The Art of the Covenant: Preserving HOA Restrictions

The covenants and restrictions found in the governing documents for homeowners associations are subject to the seldom discussed, but very important Florida Marketable Record Titles Act (“MRTA”).  Under the MRTA, encumbrances on real property, including a homeowners association’s covenants and restrictions (such as those that allow it to control aesthetics, issue violations and levy assessments), may be rendered unenforceable and extinguished 30 years after their date of recordation if not properly preserved or reaffirmed by the association beforehand (See Florida Statute 712).

The good news is that there is a streamlined and relatively simple 4 step process by which the association can ensure that its covenants and restrictions are not extinguished by the MRTA, and in doing so, avoid the possibility of homeowners later contending that the provisions of the community’s governing documents are inapplicable as to their property.

The first step, as if you did not see this one coming, is that the association must properly notice a meeting of the board of directors (hooray for more meetings!).  The association must mail or hand deliver the notice to all the members of the community at least 7 days prior to the meeting, and the notice must include the time and place of the meeting, as well as all the “Statement of Marketable Title Action” as is explicitly set out in Florida Statute 712.06.  A copy of the meeting notice should also be posted throughout the community.

The second step is the holding of the meeting.  At the meeting, the approval of at least 2/3 of the members of the board of directors will be necessary to properly authorize the preservation of the association’s covenants and restrictions (See 712.05).

Once authorized, the third step is for the association to have its attorney prepare and record a Notice of Preservation of Covenants and Restrictions in the public records of the county where the association is located.  The Notice must contain the name and address of the association, a full and complete description of all land affected by the notice, a copy of the applicable covenants and restrictions sought to be preserved, an attached affidavit of a board member attesting that the “Statement of Marketable Title Action” was previously provided to the members of the community and the Notice must be properly signed and notarized.

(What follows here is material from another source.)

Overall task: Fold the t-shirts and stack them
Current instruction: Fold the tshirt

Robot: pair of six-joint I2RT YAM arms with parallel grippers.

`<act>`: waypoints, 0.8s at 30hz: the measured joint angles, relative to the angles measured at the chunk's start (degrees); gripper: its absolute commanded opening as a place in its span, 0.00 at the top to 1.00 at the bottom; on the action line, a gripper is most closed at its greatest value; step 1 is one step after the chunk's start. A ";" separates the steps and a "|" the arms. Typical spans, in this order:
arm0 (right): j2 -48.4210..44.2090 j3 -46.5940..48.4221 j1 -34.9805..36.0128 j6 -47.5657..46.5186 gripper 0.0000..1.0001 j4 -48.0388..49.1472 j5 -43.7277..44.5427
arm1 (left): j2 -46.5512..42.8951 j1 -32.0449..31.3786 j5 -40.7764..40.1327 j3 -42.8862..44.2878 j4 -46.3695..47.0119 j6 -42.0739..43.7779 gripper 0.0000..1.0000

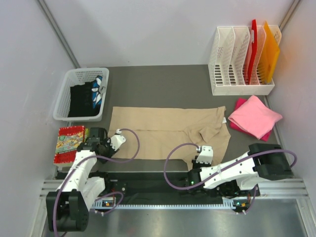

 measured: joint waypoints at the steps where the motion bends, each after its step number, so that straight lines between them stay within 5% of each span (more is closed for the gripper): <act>1: 0.00 0.00 0.00 0.00 0.85 0.00 -0.02 | 0.26 0.00 0.00 0.02 0.46 0.02 0.77; 6: 0.00 0.02 0.00 0.00 0.85 0.00 -0.02 | 2.12 0.00 -0.17 0.50 2.16 -0.13 0.99; 24: -1.53 0.94 2.10 0.04 0.92 -3.54 -0.55 | -7.87 0.00 0.44 6.36 -6.16 1.77 1.00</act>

The fourth and final step is for the association to either arrange and pay for the clerk of court to mail a copy of the notice to all owners (by registered or certified mail) or alternatively (and what probably makes more sense), have the notice, including the recording book and page number, published once a week, for 2 weeks in a local newspaper.

Of course, the lesson here is simple but crucial.  A homeowners association’s ability to assess its members and to exercise certain levels of control are crucial elements of community living and every necessary step (or 4 of them) to preserve those powers must be taken.